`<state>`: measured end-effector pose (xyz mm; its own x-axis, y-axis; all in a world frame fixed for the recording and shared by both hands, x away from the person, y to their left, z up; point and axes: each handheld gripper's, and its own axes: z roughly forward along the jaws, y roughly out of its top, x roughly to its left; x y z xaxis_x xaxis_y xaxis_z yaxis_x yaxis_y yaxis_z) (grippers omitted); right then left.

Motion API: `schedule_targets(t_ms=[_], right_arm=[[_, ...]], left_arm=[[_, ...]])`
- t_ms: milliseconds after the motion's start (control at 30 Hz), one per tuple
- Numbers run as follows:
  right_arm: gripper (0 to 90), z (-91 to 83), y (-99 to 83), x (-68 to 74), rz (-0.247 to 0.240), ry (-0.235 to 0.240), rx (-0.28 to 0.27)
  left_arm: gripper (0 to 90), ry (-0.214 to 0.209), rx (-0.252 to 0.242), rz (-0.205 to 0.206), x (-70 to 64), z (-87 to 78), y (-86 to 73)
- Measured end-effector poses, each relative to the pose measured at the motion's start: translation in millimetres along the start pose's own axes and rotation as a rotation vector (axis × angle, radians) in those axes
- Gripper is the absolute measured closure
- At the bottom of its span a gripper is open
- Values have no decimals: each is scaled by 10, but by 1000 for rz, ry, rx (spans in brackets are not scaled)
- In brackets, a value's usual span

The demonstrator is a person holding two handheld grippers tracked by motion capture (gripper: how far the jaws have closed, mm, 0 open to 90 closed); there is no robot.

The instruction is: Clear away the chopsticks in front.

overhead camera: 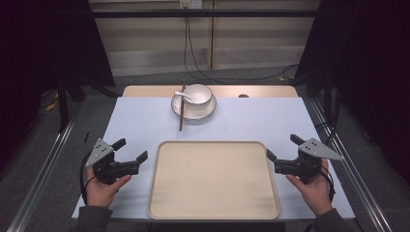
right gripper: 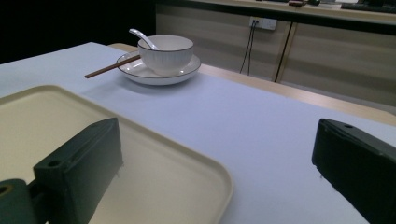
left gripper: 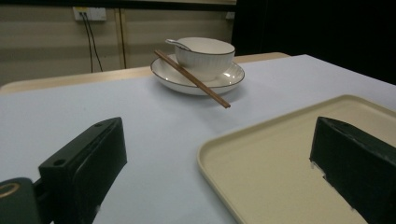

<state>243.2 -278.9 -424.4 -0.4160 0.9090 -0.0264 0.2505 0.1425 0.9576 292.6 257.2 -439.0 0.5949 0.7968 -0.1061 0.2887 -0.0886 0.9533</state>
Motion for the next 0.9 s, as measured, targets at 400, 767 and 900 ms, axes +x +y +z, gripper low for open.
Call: schedule_targets(t_ms=[400, 767, 900], right_arm=[[15, -26, -8, 5, 11, 23, 1], [20, -41, -24, 5, 19, 28, 5], [20, -39, -27, 5, 15, 28, 4]], left_arm=[[36, -7, 31, -65, -13, 383, 221], [43, 12, 124, -84, 28, 1109, 532], [54, 39, 164, -86, 61, 1368, 609]])
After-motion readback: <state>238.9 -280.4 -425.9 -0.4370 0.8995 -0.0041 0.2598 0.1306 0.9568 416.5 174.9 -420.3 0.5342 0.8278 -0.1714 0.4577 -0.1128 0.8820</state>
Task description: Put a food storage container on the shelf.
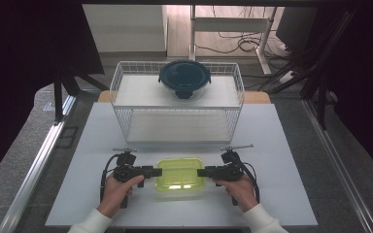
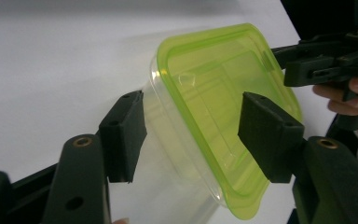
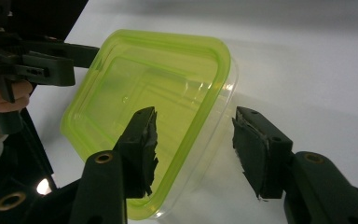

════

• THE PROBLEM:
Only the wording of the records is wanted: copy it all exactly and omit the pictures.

• ANSWER BOX:
`<state>`: measured end-effector pose (xyz mm; its own x-axis, y-axis; all in a world frame fixed for the recording and shared by both hands, x away from the person, y to their left, z up; point and axes: each handheld gripper's, and its own axes: z roughly forward along the jaws, y roughly out of its top, x roughly to its left; x y z xaxis_x xaxis_y xaxis_z yaxis_x yaxis_y yaxis_z) (grippers omitted); right then left.

Motion API: `schedule_targets(t_ms=[_], right_arm=[[_, ...]], left_arm=[[_, ...]])`
- t_ms: milliseconds after the motion's start (control at 30 Hz), one per tuple
- Numbers run as follows:
  right_arm: gripper (0 to 90), z (-91 to 83), y (-99 to 83), x (-68 to 74), rz (-0.247 to 0.240), ry (-0.235 to 0.240), rx (-0.28 to 0.27)
  left_arm: gripper (0 to 90), ry (-0.214 to 0.209), rx (-0.252 to 0.242), rz (-0.205 to 0.206), x (-70 to 64), z (-87 to 78), y (-86 to 73)
- Measured end-effector poses, each relative to the pose measured at the motion's start: translation in millimetres along the start pose's own axes and rotation as a rotation vector (axis × angle, radians) in those axes
- Gripper is the absolute measured closure
- At the bottom of its span a gripper is open
- Values have no decimals: each is scaled by 10, but by 1000 for rz, ry, rx (spans in brackets are not scaled)
- In brackets, a value's usual span

The demonstrator is a person holding two handheld grippers tracked by motion capture (gripper: how far the jaws have closed, mm, 0 open to 90 closed); there is no robot.

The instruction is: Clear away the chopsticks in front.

overhead camera: 
right gripper: 
left gripper: 

<state>243.2 -278.9 -424.4 -0.4160 0.9090 -0.0264 0.2505 0.1425 0.9576 292.6 257.2 -439.0 0.5949 0.7968 -0.1061 0.2887 -0.0886 0.9533</state>
Motion for the next 0.9 s, as measured, targets at 400, 767 and 900 ms, axes +x +y +z, gripper low for open.
Call: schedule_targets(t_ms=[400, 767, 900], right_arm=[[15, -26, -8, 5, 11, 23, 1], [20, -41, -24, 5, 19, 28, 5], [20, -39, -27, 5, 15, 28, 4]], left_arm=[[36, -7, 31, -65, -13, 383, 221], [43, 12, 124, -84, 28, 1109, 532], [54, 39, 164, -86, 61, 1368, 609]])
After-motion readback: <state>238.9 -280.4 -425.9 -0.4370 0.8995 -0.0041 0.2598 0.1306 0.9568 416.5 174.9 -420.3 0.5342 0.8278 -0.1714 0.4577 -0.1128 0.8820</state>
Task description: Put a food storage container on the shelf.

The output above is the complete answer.